## TASK
If a line in the entries below includes "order", show that line.

___ PROVIDED DATA ___

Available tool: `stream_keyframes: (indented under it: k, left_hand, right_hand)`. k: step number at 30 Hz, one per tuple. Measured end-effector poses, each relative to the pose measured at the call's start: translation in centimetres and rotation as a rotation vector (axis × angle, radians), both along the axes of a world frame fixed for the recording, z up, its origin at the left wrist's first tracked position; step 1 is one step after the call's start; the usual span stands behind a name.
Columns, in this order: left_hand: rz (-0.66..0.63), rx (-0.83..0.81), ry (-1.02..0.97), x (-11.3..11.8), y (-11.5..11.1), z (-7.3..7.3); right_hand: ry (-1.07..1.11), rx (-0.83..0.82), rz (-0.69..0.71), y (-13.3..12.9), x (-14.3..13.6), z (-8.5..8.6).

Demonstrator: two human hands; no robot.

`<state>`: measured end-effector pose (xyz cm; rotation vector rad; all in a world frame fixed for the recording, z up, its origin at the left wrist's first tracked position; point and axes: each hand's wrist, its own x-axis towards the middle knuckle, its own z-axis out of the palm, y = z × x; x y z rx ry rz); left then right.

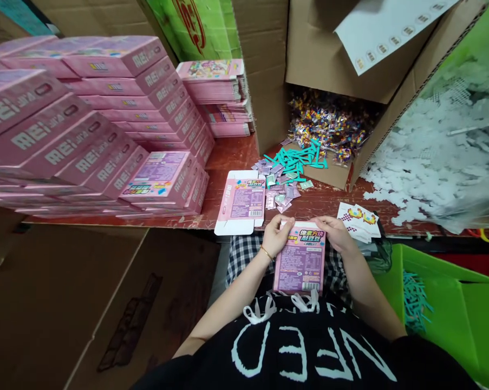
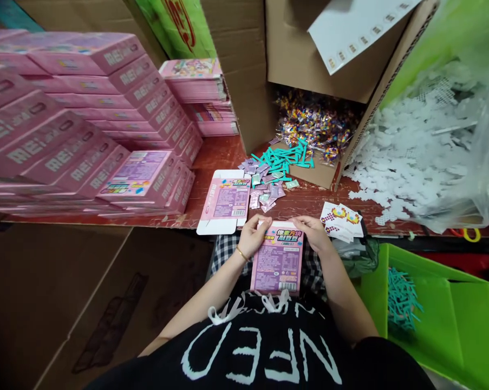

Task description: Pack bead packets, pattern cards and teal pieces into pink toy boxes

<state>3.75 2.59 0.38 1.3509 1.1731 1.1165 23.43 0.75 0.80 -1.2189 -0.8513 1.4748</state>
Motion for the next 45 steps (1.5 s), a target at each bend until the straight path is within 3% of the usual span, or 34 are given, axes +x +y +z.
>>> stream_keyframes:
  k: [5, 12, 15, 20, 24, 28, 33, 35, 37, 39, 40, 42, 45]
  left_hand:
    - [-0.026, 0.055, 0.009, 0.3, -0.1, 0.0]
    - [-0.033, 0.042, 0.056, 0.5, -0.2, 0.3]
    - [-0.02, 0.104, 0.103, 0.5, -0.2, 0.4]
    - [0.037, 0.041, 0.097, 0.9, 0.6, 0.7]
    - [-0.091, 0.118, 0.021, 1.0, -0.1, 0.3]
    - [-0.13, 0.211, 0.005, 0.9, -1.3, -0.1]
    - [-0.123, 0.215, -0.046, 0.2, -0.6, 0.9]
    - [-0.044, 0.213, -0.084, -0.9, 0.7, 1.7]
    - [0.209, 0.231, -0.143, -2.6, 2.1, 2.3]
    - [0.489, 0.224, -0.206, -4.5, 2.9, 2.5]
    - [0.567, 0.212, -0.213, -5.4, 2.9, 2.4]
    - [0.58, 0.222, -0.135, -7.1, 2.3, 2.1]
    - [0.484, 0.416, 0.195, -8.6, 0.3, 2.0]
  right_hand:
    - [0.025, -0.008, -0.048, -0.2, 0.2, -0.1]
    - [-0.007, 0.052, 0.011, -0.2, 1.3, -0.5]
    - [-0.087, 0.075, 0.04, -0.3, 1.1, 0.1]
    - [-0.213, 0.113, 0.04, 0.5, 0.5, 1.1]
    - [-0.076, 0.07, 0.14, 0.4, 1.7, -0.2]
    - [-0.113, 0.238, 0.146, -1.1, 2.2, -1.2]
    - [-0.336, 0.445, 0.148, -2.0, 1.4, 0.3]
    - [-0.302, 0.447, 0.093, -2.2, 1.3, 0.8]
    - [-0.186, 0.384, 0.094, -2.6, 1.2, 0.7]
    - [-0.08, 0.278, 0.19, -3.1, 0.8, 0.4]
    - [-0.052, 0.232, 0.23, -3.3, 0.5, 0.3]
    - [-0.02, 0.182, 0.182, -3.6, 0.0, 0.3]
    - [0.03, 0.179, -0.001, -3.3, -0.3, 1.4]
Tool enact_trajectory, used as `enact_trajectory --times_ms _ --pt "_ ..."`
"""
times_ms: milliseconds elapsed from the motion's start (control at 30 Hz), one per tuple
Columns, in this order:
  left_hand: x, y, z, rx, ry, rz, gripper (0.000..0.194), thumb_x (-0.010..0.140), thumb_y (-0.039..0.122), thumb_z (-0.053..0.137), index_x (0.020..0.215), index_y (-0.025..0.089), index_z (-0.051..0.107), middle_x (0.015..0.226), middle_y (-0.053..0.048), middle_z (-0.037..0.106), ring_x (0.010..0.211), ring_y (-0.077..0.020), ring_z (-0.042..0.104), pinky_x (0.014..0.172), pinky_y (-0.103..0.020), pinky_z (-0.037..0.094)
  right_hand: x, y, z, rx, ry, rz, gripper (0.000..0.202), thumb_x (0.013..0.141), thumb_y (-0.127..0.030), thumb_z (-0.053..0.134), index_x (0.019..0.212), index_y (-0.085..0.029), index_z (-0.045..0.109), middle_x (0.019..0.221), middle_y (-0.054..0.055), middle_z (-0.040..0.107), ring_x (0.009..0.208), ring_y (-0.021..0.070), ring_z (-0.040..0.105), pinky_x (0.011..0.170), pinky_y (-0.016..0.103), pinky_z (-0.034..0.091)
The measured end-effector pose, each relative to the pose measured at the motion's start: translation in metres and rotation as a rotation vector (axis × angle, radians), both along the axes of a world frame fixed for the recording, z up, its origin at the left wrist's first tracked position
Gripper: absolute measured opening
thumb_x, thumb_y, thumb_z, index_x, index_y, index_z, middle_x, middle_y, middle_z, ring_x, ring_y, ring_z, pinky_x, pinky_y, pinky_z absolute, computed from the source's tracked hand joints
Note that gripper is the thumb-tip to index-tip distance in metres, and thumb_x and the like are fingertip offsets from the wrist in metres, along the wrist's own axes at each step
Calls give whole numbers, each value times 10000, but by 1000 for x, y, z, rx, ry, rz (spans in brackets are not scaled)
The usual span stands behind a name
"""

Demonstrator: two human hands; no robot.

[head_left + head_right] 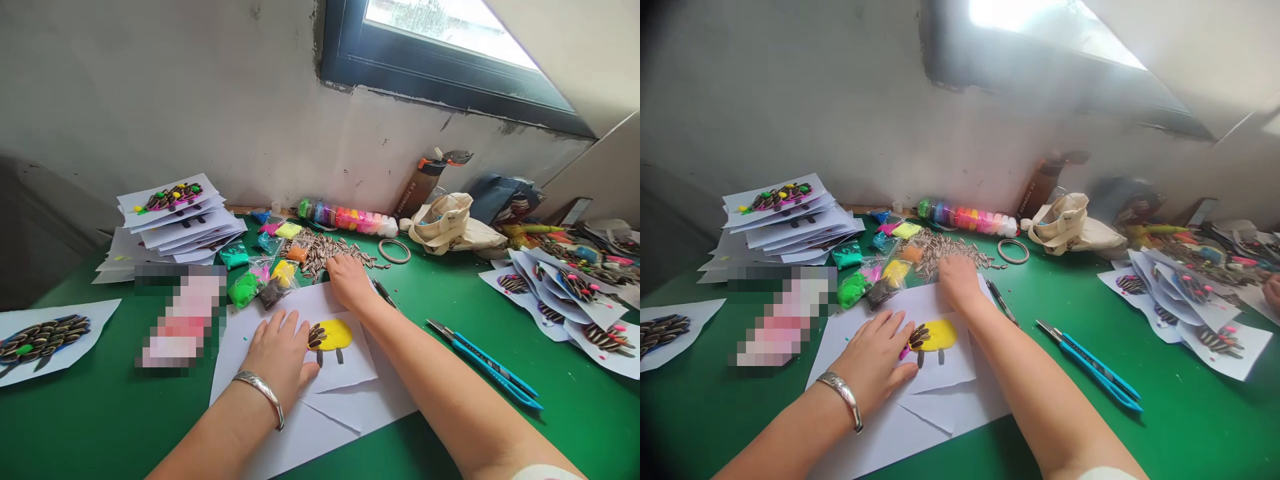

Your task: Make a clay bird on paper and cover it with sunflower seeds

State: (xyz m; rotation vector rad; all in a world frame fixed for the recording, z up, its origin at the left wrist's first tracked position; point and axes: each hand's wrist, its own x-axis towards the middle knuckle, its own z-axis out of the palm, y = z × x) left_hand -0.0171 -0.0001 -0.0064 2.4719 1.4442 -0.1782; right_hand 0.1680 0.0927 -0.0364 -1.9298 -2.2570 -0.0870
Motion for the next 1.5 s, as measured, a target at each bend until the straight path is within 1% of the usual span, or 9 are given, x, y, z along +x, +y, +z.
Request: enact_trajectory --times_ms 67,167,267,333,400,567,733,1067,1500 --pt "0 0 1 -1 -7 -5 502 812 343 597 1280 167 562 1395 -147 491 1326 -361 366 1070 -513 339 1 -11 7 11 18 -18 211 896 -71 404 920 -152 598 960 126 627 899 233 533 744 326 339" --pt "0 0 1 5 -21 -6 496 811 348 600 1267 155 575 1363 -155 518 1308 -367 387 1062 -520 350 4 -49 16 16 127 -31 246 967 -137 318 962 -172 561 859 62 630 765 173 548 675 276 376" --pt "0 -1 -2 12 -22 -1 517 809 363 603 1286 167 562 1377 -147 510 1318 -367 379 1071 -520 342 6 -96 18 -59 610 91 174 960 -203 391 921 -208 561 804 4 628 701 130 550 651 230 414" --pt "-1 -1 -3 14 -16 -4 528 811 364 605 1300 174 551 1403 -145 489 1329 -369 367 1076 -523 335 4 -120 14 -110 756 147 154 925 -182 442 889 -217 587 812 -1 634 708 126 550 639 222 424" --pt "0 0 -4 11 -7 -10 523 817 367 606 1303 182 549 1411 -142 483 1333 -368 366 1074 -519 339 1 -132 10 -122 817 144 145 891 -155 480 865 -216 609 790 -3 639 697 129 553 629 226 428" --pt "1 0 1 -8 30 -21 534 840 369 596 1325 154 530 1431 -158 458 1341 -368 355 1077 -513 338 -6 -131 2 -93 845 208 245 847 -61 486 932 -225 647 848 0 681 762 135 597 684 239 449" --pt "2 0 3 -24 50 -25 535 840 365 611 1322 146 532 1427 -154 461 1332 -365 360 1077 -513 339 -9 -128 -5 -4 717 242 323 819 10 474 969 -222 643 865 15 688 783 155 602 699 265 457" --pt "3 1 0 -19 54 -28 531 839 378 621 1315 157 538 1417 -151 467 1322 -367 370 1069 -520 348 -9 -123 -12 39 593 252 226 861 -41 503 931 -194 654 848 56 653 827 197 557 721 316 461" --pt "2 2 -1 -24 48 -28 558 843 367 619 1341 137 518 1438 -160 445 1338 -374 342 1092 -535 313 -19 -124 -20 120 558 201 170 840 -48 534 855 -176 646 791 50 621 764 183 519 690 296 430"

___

## RESULT FOR THIS TASK
Columns, in this order: left_hand: rz (-0.66..0.63), rx (-0.83..0.81), ry (-1.02..0.97), x (-11.3..11.8), y (-11.5..11.1), z (-7.3..7.3); right_hand: ry (-1.07..1.11), rx (-0.83..0.82), rz (-0.69..0.71), y (-13.3..12.9), x (-14.3..13.6), z (-8.5..8.6).
Columns, in this order:

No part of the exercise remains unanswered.